What the task asks :: When you find the word "segmentation" in a line of the entries, please copy the whole line.

-*-*-

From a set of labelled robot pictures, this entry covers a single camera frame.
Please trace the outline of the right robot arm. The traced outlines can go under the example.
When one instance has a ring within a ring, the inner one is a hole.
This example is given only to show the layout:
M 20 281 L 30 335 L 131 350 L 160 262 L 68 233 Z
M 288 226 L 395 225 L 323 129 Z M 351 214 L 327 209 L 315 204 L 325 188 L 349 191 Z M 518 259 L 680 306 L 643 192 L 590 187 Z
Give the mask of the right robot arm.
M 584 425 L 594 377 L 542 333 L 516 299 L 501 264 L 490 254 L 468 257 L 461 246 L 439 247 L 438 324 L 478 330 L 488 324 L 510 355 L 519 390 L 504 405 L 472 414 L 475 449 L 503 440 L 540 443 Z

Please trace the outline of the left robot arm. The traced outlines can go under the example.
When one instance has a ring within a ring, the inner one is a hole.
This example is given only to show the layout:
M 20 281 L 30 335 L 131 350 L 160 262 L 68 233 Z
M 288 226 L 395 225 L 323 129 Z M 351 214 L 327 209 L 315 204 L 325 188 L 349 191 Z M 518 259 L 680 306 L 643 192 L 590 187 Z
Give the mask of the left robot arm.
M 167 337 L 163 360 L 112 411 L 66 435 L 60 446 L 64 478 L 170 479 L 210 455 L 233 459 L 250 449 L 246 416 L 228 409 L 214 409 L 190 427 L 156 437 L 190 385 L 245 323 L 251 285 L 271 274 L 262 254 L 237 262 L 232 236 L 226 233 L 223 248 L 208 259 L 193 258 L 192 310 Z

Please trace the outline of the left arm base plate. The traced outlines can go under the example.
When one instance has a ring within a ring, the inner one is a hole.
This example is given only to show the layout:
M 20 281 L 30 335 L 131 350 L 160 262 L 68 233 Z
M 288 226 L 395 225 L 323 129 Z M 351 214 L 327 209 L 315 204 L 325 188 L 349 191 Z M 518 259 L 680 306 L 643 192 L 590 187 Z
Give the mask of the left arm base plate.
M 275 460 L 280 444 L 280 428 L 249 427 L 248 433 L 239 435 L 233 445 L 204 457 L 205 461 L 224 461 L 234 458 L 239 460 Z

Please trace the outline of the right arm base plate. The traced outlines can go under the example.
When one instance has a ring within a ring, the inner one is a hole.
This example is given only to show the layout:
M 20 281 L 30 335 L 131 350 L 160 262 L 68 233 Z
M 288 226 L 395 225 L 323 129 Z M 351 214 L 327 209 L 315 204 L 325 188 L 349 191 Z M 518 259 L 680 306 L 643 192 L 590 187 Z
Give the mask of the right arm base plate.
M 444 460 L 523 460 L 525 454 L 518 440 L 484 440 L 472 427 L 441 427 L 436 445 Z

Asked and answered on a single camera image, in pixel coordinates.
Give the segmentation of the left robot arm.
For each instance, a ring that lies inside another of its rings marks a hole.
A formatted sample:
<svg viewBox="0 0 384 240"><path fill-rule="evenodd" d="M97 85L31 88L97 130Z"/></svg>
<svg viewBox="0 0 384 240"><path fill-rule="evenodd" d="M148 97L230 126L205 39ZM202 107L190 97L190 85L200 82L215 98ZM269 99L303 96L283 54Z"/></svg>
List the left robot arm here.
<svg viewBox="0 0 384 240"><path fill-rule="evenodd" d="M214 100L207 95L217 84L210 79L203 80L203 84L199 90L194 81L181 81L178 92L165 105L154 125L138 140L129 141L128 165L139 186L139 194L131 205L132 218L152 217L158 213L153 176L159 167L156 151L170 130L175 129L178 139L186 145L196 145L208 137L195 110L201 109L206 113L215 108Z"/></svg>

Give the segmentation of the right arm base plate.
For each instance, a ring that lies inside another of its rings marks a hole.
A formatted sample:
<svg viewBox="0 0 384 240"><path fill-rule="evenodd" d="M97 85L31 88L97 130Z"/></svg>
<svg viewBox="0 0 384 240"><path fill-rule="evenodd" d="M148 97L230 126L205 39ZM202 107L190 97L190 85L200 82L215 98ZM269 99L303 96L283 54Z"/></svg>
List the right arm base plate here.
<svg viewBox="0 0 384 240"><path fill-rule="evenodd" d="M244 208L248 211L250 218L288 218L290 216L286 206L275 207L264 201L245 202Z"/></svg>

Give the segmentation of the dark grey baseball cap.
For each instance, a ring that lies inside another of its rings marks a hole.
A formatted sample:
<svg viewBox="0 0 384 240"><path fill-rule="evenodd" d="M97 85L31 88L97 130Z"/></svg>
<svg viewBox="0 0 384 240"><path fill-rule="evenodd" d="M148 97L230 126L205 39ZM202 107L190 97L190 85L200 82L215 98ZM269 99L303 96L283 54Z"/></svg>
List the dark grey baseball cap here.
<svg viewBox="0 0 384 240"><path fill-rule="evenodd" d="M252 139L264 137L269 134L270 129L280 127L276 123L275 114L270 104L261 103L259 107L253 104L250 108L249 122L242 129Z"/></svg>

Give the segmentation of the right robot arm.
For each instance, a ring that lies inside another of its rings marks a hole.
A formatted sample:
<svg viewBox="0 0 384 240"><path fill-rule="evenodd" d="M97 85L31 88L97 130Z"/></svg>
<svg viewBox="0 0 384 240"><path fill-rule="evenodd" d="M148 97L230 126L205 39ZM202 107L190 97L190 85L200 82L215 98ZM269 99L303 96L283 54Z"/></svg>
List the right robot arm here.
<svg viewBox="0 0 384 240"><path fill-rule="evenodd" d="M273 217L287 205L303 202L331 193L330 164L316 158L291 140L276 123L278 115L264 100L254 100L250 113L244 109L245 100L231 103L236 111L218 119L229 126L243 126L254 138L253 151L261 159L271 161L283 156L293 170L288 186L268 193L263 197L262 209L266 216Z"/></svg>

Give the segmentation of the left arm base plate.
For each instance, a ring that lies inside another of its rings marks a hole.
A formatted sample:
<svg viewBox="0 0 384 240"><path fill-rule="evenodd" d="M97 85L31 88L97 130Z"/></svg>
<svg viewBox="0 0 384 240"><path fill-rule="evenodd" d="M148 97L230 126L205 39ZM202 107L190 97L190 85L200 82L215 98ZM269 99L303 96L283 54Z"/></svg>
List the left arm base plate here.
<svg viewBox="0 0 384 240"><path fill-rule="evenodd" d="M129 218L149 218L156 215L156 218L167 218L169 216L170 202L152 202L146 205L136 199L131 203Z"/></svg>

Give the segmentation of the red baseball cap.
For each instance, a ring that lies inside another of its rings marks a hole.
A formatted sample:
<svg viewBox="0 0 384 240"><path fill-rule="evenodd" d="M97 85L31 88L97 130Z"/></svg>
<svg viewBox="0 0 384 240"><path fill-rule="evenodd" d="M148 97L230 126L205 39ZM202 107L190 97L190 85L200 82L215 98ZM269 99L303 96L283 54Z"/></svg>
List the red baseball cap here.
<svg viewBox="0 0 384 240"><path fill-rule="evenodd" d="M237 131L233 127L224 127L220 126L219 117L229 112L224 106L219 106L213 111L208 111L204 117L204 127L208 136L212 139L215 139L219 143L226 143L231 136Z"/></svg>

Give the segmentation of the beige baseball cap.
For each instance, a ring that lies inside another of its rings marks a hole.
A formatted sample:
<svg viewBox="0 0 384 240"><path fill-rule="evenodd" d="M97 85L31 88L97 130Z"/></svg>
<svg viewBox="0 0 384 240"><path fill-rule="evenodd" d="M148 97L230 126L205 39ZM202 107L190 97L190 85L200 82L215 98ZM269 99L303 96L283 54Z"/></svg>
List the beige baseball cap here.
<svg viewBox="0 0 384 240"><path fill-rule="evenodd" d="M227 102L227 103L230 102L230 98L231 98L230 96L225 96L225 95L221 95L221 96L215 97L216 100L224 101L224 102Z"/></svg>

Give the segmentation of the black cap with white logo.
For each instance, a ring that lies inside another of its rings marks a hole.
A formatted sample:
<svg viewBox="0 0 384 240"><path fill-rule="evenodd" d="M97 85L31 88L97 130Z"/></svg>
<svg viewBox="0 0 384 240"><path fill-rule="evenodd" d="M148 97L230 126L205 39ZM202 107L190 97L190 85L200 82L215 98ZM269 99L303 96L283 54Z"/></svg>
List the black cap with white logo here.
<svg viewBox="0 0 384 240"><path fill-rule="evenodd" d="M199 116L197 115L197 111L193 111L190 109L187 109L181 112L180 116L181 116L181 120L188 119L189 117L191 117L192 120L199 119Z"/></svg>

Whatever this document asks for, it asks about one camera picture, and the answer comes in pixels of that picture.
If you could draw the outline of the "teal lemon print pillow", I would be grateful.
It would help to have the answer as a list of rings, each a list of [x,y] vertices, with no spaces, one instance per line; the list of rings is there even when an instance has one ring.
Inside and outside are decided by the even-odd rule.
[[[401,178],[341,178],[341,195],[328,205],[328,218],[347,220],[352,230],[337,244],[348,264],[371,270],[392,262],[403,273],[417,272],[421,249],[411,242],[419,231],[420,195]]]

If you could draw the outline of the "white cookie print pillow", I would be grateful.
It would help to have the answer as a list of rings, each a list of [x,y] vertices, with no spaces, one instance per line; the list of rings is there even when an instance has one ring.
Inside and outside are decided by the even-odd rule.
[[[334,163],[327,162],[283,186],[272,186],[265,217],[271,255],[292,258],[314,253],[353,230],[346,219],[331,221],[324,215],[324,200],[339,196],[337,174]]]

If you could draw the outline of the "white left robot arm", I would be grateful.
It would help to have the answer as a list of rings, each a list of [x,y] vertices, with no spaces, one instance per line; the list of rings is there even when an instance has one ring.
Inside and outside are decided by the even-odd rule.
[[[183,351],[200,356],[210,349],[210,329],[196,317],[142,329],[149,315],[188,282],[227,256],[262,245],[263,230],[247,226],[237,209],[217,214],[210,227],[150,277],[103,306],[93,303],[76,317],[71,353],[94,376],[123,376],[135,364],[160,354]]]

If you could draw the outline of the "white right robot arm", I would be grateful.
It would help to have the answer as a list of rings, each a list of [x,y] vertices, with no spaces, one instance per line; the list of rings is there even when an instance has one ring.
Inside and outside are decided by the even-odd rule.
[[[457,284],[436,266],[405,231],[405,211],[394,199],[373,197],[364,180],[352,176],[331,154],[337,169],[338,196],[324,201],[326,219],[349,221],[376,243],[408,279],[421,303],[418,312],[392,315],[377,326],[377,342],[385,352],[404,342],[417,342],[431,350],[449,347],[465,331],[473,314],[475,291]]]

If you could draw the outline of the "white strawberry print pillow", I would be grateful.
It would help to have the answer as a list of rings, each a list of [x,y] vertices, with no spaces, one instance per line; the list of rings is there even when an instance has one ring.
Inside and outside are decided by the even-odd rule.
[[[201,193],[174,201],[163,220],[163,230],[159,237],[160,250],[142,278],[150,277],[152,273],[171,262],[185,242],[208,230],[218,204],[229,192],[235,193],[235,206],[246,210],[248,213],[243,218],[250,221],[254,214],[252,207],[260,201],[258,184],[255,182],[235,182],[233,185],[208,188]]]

-*-*-

Task output ::
Give the segmentation of the left robot arm.
Give the segmentation of the right arm base plate.
Give the segmentation of the dark grey baseball cap.
Give the segmentation of the right robot arm.
Give the segmentation of the left arm base plate.
Give the segmentation of the red baseball cap.
Give the segmentation of the beige baseball cap.
Give the segmentation of the black cap with white logo.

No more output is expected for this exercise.